Dimension Piano Trio
Champs Hill 060 / *****
In 1907, a philanthropist and amateur musician named Walter Cobbett held a competition for new compositions in the piano trio genre based on the subject of a one-movement “phantasie”. The 1st prize of 50 pounds was awarded to Frank Bridge (1879-1941), who had composed his Phantasie in C minor. The work encompassed high passion and languidity, with a central section of scherzo-like playfulness. His style was influenced by the likes of Brahms, Fauré and Richard Strauss. Coming in second was John Ireland (1879-1962) whose Phantasie in A minor, more sanguine work with a most serene conclusion, was rewarded just 10 pounds.
Performing these in this highly rewarding album are the trio of violinist Rafal Zambrzycki-Payne, cellist Thomas Carroll and pianist Anthony Hewitt. Their vivid advocacy is second to none. The longest work is however Eduard Steuermann's highly idiomatic piano trio arrangement of Schoenberg's famous String Sextet, entitled Verklärte Nacht (Transfigured Night), portraying the anguished emotions of an estranged couple on a midnight walk. The work however ends peaceably and with a reaffirmation of love. The filler is brief but no less fine: Josef Suk's Elegie deserves more than an occasional airing. The recorded sound is excellent, hence essential listening for chamber music aficionados.
THE CHOPIN PROJECT
OLAFUR ARNALDS & ALICE SARA OTT
Mercury Classics 0028948114863 / *
Purists, look away now as yet another crossover project attempts to breathe new life into the well-worn classics. Polish composer Frederic Chopin (1810-1849) is the victim here, as young Icelandic composer and multimedia artist Olafur Arnalds deconstructs his music with the help of a somewhat misguided German-Japanese pianist Alice Sara Ott and an Icelandic string quartet. Five of nine tracks in this short 46-minute long album are Arnalds' meditations on short motifs and harmonic sequences to be found in Chopin's pieces. All these are slow and dreamy, including Verses and Written In Stone, based on a recurrent accompanying pattern in the 3rd movement of Chopin's Third Sonata.

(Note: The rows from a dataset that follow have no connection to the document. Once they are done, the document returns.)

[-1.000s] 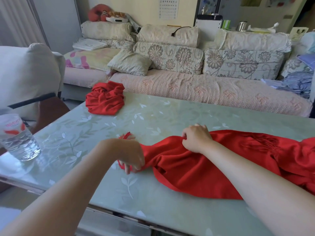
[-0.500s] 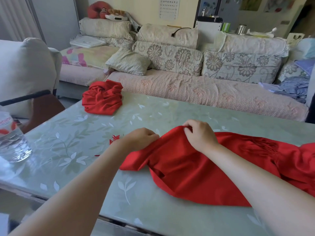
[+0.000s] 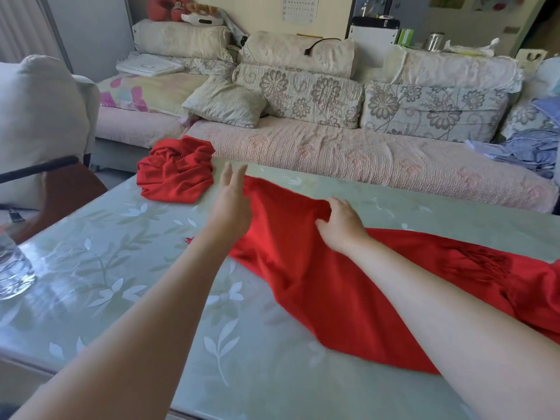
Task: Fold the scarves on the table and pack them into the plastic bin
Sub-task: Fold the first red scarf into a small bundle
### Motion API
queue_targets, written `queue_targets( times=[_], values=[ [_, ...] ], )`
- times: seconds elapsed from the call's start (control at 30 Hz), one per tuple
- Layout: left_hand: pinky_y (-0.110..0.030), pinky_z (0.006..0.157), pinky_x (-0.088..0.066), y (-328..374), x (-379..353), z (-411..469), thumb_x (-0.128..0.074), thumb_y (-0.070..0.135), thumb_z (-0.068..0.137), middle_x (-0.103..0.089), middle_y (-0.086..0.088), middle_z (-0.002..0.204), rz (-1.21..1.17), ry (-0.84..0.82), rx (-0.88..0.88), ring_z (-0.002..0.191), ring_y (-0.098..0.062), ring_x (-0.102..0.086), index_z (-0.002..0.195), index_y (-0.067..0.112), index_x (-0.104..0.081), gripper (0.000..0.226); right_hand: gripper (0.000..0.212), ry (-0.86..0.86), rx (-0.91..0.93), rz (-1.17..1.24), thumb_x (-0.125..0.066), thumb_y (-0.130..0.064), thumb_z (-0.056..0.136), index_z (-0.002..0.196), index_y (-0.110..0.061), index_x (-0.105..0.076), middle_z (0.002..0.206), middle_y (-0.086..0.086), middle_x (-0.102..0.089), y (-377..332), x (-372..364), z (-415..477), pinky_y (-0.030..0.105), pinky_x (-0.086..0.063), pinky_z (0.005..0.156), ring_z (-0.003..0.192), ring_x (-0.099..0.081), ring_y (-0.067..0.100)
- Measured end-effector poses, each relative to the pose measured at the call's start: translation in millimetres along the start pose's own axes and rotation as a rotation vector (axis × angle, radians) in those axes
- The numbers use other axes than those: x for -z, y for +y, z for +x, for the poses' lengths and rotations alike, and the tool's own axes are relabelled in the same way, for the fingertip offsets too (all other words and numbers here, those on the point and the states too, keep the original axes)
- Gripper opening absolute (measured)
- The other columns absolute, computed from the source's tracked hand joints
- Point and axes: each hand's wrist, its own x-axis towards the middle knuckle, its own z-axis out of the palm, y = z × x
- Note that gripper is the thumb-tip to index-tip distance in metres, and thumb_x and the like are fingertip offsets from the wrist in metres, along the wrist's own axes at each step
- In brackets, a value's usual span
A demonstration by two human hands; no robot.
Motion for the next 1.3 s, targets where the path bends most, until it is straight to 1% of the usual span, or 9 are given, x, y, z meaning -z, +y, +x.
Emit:
queue_targets(
  times=[0.13,0.23,0.3,0.5,0.67,0.8,0.93,1.1,1.3],
  values=[
    [-0.03,0.109,-0.031,-21,-4,-14,-0.043,-0.013,0.082,-0.026,-0.013,0.156,0.034,-0.065,0.013,0.141,-0.028,-0.032,0.149,0.013,-0.036,0.072,0.102,-0.28,-0.011,-0.18,-0.062,-0.025,0.087,0.157,-0.031,0.012,0.16,0.009,0.032,2,-16,-20,0.049,-0.03,0.116,0.15,-0.023,0.03],
    [-0.036,0.092,-0.046,-32,-1,-26,-0.044,-0.014,0.071,-0.055,-0.006,0.122,0.203,-0.227,-0.139,0.112,-0.028,-0.054,0.121,0.018,-0.063,0.062,0.065,-0.069,0.191,-0.133,-0.054,-0.028,0.089,0.151,-0.022,-0.035,0.162,0.016,-0.016,-4,-25,-42,0.045,-0.035,0.112,0.142,-0.037,0.03],
    [-0.038,0.089,-0.045,-38,3,-35,-0.047,-0.008,0.066,-0.06,-0.001,0.108,0.295,-0.345,-0.283,0.105,-0.028,-0.055,0.108,0.024,-0.068,0.057,0.043,0.02,0.318,0.043,-0.046,-0.043,0.085,0.118,-0.023,-0.066,0.128,0.004,-0.056,-11,-25,-58,0.04,-0.044,0.102,0.119,-0.056,0.023],
    [-0.035,0.093,-0.04,-34,4,-56,-0.063,0.025,0.076,-0.063,0.014,0.102,0.528,-0.422,-0.463,0.104,-0.016,-0.053,0.111,0.039,-0.067,0.038,0.064,-0.239,0.474,-0.196,-0.051,-0.081,0.061,0.106,-0.037,-0.062,0.105,-0.013,-0.043,-23,-19,-98,0.031,-0.042,0.091,0.1,-0.052,0.01],
    [-0.035,0.073,-0.046,-19,24,-54,-0.046,0.029,0.062,-0.057,0.003,0.071,0.266,-0.417,-0.392,0.072,-0.02,-0.053,0.063,0.015,-0.065,0.024,0.035,-0.273,0.405,-0.156,-0.063,-0.033,0.08,0.114,-0.026,-0.065,0.113,-0.008,-0.048,-21,-12,-104,0.03,-0.047,0.088,0.102,-0.057,0.017],
    [-0.033,0.056,-0.034,0,51,-67,-0.043,0.03,0.064,-0.049,-0.008,0.061,0.282,-0.615,-0.084,0.059,-0.02,-0.042,0.057,0.011,-0.046,0.021,0.011,-0.317,0.392,-0.009,-0.058,-0.021,0.08,0.084,-0.025,-0.067,0.09,-0.016,-0.053,-24,-3,-103,0.025,-0.042,0.076,0.081,-0.055,0.009],
    [-0.028,0.073,-0.048,9,69,-80,-0.047,0.026,0.091,-0.067,-0.005,0.089,0.363,-0.852,0.262,0.08,-0.02,-0.058,0.091,0.01,-0.069,0.027,0.024,-0.685,0.281,0.195,-0.058,-0.037,0.083,0.096,-0.029,-0.077,0.092,-0.009,-0.074,-39,10,-110,0.023,-0.053,0.07,0.071,-0.066,0.001],
    [-0.027,0.083,-0.04,-3,40,-81,-0.048,0.012,0.09,-0.065,-0.01,0.108,0.351,-0.468,-0.091,0.106,-0.025,-0.059,0.103,0.008,-0.068,0.024,0.023,-0.22,0.359,-0.017,-0.057,-0.031,0.09,0.107,-0.032,-0.073,0.109,-0.013,-0.067,-41,-2,-96,0.028,-0.046,0.093,0.103,-0.061,0.006],
    [-0.042,0.122,0.0,-43,-14,-92,-0.033,0.054,0.099,0.009,-0.004,0.164,0.432,-0.596,0.163,0.151,-0.022,0.006,0.157,0.021,0.002,0.075,0.074,-0.452,0.089,-0.287,-0.039,-0.063,0.096,0.158,-0.035,-0.012,0.167,0.008,-0.001,-22,-32,-84,0.053,-0.007,0.122,0.154,-0.001,0.026]
  ],
)
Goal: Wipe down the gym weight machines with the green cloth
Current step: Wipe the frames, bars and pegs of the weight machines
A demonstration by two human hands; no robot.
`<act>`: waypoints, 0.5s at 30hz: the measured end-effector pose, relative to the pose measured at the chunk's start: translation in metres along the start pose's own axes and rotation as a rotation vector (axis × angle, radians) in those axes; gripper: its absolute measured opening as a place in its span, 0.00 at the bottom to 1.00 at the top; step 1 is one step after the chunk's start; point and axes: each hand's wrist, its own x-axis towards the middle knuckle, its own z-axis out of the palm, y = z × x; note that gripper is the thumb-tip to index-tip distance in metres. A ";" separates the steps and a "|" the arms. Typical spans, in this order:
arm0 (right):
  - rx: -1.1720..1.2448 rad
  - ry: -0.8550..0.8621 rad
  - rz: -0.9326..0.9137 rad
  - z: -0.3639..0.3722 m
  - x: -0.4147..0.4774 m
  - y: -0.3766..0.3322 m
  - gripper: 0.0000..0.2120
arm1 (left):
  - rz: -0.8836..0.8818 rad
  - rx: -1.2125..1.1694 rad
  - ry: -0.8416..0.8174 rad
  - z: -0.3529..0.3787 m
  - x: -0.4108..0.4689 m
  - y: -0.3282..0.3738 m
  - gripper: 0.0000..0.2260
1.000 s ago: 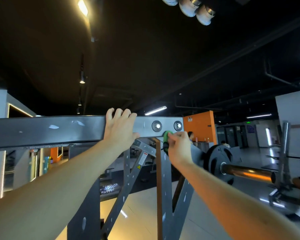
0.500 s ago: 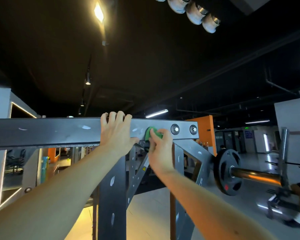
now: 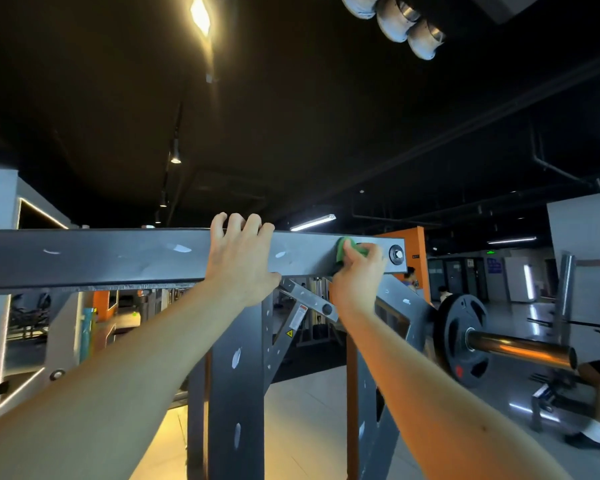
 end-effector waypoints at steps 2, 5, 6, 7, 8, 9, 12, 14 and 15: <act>0.023 -0.019 -0.086 0.004 -0.026 -0.027 0.20 | 0.000 -0.008 0.003 0.000 0.000 0.001 0.34; -0.002 -0.219 -0.467 -0.001 -0.048 -0.023 0.21 | 0.013 -0.010 -0.007 0.001 -0.002 -0.002 0.36; -0.029 -0.257 -0.462 -0.005 -0.035 -0.012 0.22 | 0.019 -0.009 -0.010 0.001 -0.002 -0.004 0.36; -0.023 -0.243 -0.371 -0.008 -0.021 -0.004 0.21 | 0.021 -0.009 -0.007 0.000 -0.002 -0.006 0.37; 0.005 -0.187 -0.224 -0.008 -0.008 0.004 0.21 | 0.020 -0.013 -0.010 -0.001 -0.001 -0.007 0.38; 0.017 -0.114 -0.069 -0.007 -0.001 0.006 0.21 | 0.019 -0.022 -0.019 -0.002 -0.001 -0.008 0.39; -0.012 -0.002 -0.030 0.010 -0.031 -0.028 0.16 | 0.011 -0.058 0.007 -0.003 -0.006 -0.012 0.42; 0.049 -0.049 -0.274 0.016 -0.065 -0.046 0.13 | -0.012 -0.076 0.067 -0.004 -0.010 -0.021 0.41; 0.061 -0.086 -0.387 0.014 -0.071 -0.045 0.15 | -0.032 -0.079 0.093 -0.004 -0.013 -0.026 0.40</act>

Ott plays the original version of the Largo, the Raindrop Prelude, the posthumous C sharp minor Nocturne (with violinist Mari Samuelsen in Nathan Milstein's transcription), and exasperatingly truncated versions of the G minor and C minor Nocturnes. But what is gained for some of these to be accompanied by deliberately added background sounds? Arnald's Eyes Shut / Nocturne In C Minor and Letters Of A Traveller (based on the Nocturne Op.27 No.2) hint at Chopin's genius but fail to deliver on his end. All of this is atmospheric aural wallpaper which might please New Agers, but do nothing for our understanding or enjoyment of the real Chopin. A waste of time, money and shelf-space, really.